• [Work order] Would you show every line from the records that holds "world"?
+-------+
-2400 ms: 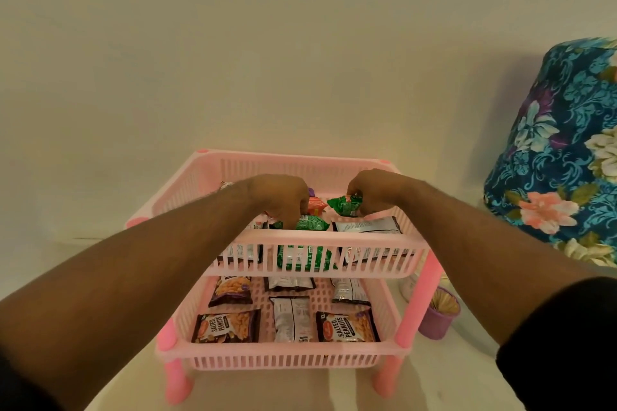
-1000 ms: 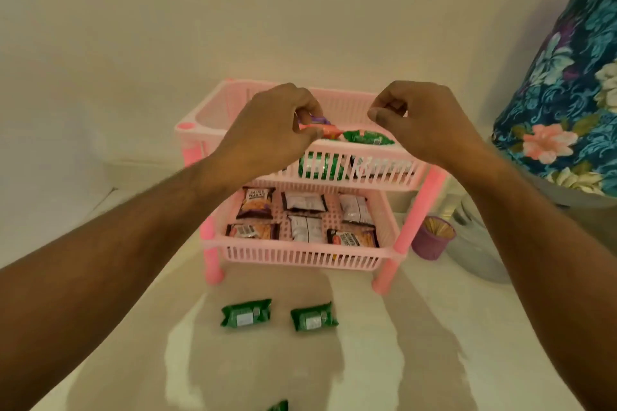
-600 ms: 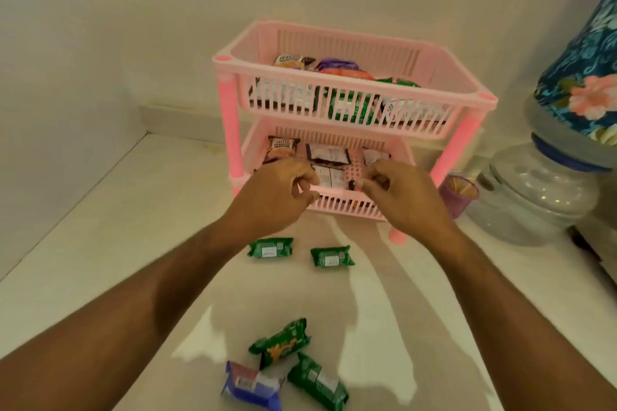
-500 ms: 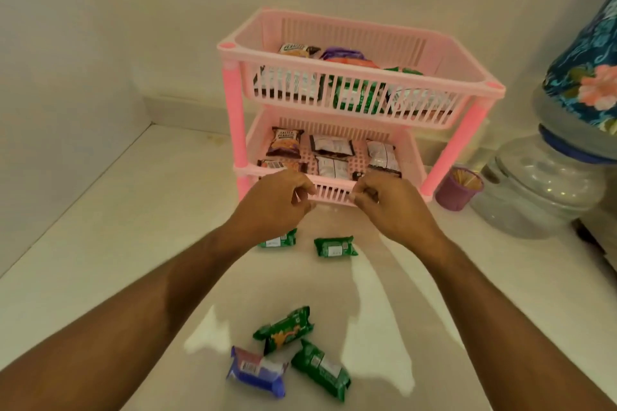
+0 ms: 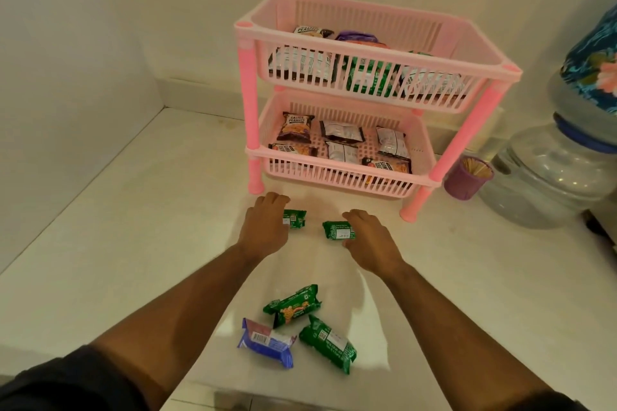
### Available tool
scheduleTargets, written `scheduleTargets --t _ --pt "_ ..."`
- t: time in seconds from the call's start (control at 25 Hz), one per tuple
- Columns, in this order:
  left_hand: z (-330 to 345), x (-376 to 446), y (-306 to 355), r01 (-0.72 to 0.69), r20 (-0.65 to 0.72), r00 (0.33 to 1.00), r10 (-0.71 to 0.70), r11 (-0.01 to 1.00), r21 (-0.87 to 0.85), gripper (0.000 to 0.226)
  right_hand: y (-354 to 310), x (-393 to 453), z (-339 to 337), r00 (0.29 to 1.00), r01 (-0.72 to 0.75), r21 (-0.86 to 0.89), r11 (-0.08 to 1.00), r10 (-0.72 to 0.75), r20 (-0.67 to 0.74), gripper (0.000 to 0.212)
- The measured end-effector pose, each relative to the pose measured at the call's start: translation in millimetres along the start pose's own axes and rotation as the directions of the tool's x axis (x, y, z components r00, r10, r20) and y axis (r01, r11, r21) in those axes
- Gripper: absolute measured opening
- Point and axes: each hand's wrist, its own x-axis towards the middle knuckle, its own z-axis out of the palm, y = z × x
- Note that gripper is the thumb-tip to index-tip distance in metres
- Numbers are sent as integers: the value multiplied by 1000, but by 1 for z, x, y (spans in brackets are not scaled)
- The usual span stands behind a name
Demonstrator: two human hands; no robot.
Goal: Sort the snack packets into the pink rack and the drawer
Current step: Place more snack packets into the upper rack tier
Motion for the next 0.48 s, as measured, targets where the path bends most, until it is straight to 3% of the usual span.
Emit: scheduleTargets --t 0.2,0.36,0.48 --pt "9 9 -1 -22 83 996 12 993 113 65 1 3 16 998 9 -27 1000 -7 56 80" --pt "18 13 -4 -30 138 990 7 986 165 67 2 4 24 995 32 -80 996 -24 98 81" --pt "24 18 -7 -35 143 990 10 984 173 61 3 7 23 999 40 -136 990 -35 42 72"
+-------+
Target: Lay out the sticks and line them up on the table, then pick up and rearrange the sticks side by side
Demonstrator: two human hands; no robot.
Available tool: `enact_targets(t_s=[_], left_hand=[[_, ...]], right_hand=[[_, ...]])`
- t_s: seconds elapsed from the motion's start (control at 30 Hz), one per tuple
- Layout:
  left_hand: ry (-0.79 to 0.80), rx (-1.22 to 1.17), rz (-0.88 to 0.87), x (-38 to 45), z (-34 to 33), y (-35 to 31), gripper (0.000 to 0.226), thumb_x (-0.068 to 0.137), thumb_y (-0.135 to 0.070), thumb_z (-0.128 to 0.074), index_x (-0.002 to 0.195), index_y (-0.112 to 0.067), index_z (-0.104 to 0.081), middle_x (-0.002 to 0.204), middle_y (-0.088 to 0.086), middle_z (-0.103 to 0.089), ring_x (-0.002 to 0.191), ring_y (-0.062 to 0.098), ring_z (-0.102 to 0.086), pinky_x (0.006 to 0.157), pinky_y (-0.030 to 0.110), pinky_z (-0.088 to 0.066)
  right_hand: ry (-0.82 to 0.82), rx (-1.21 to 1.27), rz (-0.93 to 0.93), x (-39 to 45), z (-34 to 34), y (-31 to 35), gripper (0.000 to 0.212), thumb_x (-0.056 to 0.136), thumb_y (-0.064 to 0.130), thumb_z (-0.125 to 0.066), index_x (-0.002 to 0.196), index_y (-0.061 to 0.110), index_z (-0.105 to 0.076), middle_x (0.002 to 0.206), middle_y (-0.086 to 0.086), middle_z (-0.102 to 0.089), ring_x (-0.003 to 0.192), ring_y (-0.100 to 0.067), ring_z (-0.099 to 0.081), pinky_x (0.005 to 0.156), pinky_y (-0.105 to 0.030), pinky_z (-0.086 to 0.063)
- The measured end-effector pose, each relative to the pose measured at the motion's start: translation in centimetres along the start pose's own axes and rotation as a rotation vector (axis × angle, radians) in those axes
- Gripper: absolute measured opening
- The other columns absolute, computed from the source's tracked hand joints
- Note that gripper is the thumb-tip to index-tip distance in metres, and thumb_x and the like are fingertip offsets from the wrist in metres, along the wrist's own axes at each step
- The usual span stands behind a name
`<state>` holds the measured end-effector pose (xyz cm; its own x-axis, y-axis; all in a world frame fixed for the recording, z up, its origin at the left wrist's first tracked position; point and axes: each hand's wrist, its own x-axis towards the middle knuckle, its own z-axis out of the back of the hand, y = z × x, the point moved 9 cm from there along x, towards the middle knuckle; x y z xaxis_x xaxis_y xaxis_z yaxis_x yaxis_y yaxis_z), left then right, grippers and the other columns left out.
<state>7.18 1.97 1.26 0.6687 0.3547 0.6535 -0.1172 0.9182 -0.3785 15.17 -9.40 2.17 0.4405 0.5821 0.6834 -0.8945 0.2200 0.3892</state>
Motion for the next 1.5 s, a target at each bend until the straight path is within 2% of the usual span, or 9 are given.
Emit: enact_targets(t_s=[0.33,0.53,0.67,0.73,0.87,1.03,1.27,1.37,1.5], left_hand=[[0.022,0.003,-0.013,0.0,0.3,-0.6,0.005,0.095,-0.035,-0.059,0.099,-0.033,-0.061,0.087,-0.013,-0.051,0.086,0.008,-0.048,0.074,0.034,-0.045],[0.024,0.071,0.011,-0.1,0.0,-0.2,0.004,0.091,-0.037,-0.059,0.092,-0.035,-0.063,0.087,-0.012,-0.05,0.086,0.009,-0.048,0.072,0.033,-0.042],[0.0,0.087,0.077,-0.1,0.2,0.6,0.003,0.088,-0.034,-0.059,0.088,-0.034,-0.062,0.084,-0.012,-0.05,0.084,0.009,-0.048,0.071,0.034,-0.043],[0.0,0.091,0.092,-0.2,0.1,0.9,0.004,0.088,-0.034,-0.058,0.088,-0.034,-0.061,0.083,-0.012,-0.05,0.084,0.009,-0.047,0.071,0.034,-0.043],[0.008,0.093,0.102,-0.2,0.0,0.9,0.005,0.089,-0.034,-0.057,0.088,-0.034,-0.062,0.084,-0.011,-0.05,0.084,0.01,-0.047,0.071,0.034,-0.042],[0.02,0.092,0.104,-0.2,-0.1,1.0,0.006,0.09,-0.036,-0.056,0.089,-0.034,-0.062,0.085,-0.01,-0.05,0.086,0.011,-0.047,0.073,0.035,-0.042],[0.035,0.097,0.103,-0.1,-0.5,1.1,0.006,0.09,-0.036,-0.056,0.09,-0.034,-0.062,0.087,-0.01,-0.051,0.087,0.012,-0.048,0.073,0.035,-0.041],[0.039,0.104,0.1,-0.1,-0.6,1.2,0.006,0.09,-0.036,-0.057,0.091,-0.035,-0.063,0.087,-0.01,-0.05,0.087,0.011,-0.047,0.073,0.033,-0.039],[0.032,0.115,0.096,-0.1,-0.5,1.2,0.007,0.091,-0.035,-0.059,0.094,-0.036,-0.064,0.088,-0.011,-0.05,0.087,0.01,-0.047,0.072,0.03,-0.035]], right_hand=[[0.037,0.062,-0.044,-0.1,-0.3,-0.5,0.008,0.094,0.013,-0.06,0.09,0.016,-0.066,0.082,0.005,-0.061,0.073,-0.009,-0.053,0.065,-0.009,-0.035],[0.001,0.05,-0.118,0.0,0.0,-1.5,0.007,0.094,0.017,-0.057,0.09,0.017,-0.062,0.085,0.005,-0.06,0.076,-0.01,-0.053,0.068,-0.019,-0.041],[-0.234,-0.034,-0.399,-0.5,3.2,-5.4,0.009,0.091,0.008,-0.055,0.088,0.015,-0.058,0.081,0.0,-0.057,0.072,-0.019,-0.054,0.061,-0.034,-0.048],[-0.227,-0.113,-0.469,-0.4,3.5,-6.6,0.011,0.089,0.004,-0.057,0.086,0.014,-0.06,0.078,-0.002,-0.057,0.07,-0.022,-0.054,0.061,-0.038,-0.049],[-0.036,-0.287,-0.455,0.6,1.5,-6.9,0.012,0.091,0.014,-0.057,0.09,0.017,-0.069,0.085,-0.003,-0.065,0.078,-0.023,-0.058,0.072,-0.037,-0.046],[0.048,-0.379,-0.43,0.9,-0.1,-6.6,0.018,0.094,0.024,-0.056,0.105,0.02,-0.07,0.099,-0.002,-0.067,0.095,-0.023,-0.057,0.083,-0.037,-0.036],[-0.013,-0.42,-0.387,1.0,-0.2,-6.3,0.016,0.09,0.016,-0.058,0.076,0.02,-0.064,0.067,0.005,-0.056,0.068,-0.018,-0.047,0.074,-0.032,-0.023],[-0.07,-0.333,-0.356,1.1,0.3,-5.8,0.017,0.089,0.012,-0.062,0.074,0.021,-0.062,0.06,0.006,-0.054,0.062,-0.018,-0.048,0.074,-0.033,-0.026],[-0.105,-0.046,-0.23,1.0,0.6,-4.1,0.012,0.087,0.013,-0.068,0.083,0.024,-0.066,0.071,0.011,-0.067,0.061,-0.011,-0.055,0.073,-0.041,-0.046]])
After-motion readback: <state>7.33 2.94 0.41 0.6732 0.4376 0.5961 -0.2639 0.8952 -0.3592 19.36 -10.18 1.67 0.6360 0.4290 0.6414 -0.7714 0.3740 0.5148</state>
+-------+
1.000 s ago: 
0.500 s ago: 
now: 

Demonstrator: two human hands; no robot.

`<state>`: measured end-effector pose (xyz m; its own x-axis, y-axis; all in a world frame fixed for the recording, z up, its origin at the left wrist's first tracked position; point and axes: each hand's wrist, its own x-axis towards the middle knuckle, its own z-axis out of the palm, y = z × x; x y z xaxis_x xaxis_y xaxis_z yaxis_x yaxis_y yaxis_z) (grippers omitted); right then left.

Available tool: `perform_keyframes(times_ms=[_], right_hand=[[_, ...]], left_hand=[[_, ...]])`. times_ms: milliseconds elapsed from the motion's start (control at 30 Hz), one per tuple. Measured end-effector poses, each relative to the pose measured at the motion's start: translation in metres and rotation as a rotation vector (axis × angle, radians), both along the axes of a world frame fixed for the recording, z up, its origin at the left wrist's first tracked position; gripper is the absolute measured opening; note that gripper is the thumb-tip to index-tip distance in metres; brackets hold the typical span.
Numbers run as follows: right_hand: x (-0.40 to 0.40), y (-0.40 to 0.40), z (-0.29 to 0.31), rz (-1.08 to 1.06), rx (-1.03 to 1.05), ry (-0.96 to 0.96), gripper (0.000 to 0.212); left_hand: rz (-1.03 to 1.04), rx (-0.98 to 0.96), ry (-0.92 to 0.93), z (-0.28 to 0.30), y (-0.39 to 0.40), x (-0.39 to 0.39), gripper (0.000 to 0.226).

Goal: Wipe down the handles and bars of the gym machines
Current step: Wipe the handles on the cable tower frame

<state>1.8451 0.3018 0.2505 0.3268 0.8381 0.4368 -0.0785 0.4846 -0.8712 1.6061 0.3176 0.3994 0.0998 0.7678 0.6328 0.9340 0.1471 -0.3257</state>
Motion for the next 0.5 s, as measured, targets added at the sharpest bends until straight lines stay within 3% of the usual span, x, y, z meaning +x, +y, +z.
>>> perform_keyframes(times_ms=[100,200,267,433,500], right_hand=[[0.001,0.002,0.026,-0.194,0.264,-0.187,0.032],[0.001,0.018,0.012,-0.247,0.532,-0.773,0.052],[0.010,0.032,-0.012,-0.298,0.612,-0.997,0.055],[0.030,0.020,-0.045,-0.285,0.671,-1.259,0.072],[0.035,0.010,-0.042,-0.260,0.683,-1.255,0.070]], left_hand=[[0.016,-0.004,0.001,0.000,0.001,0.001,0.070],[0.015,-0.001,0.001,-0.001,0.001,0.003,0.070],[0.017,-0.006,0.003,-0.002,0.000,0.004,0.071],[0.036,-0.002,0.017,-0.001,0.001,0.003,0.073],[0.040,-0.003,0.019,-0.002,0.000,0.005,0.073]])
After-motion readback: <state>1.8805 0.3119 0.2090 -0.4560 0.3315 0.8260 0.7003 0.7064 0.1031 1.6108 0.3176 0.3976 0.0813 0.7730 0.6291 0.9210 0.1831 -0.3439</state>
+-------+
• [Output of the exercise]
`<state>` holds the measured end-effector pose (xyz cm; its own x-axis, y-axis; all in a world frame fixed for the recording, z up, its origin at the left wrist's first tracked position; point and axes: each hand's wrist, its own x-axis towards the middle knuckle, its own z-axis out of the back of the hand, y = z × x, the point moved 9 cm from there along x, towards the middle knuckle; x y z xaxis_x xaxis_y xaxis_z yaxis_x yaxis_y yaxis_z), left then right, grippers and the other columns left out.
`<state>`: measured end-effector pose (xyz m; its own x-axis, y-axis; all in a world frame fixed for the recording, z up, its origin at the left wrist's first tracked position; point and axes: each hand's wrist, its own x-axis towards the middle knuckle, its own z-axis out of the palm, y = z × x; x y z xaxis_x xaxis_y xaxis_z yaxis_x yaxis_y yaxis_z) (grippers omitted); right then left.
Available tool: `perform_keyframes(times_ms=[_], right_hand=[[_, ...]], left_hand=[[_, ...]])`. times_ms: milliseconds elapsed from the motion's start (control at 30 Hz), one per tuple. Measured end-effector poses, each relative to the pose measured at the motion's start: translation in metres and rotation as a rotation vector (axis × angle, radians), both along the axes of a world frame fixed for the recording, z up, its origin at the left wrist's first tracked position; gripper is the absolute measured opening; note that gripper is the thumb-tip to index-tip distance in metres; brackets hold the typical span.

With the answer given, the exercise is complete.